Case Studies

Reducing Infant Mortality Rates Across the Country

Between 2013 and 2017, the Health Resources and Services Administration Maternal and Child Health Bureau (HRSA MCHB) engaged NICHQ in what became a nationwide effort to reduce infant mortality and improve birth outcomes called the Collaborative Improvement and Innovation Network to Reduce Infant Mortality (Infant Mortality CoIIN). The three core aims: (1) produce measurable improvements in IMR through collaborative learning and quality improvement (QI) methods; (2) increase synergy among state health officials, maternal and child health directors and state and national public and private partners around evidence-based improvement strategies; and (3) create a unified message and a collection of best practices that can be adopted by states and jurisdictions. 

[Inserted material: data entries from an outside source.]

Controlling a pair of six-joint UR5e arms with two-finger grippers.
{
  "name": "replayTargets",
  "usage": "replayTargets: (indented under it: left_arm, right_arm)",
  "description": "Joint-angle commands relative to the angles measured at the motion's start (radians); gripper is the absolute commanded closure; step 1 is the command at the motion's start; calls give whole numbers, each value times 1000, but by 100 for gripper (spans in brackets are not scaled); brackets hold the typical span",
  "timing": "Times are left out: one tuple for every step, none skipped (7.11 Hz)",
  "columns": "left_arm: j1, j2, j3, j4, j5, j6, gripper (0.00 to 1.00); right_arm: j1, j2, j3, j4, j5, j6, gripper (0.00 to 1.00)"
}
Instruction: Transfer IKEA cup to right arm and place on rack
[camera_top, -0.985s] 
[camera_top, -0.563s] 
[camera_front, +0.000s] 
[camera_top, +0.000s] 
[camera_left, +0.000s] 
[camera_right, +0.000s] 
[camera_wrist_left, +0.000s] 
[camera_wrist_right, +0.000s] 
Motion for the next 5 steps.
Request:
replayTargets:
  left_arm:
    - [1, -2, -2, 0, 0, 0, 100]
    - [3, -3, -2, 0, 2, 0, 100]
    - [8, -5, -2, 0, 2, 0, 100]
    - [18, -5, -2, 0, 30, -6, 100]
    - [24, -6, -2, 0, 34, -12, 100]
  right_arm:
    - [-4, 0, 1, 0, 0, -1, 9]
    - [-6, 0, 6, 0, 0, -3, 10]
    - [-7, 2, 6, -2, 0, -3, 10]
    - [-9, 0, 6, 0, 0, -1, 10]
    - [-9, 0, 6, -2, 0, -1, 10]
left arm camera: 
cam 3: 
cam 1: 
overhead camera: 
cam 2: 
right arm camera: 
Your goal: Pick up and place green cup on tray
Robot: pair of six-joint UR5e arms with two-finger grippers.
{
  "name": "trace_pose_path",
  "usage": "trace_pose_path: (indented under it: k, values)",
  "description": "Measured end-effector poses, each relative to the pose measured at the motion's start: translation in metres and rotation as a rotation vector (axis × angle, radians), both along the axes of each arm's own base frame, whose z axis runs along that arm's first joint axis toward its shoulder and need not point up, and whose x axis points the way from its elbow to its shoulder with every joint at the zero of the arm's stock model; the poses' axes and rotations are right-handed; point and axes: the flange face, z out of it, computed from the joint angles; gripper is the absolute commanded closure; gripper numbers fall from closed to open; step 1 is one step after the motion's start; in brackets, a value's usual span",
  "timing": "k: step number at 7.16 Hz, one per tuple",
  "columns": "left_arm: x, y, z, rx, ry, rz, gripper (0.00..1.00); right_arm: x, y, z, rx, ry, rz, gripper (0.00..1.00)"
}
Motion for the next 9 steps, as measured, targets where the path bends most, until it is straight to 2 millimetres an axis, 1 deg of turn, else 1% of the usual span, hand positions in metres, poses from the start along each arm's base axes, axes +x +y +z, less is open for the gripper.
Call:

In 2014, a baby born in the United States was more than twice as likely to die in its first year of life than a baby born in the Czech Republic, Finland, Japan, Portugal or Sweden. These nations are joined by over 25 others who have lower infant mortality rates (IMR) than the United States. Significant racial inequities accompany these staggering figures, with non-Hispanic black babies twice as likely to die compared to white babies in their first year of life in the U.S. If these rates remained unchanged, over 23,000 babies would continue to die annually.

Our Approach

NICHQ addressed the challenge of infant mortality by leveraging a unique methodology that combined quality improvement (QI), innovation and collaborative learning. To effectively unite the 51-participating state and jurisdiction teams around a common goal, we used a collective impact framework where NICHQ served as the backbone organization alongside HRSA MCHB, providing resources and facilitating coordination. Three core methods—the Breakthrough Series, the Model for Improvement and Collaborative Innovation Networks—helped teams test change and collaborate around shared interests. 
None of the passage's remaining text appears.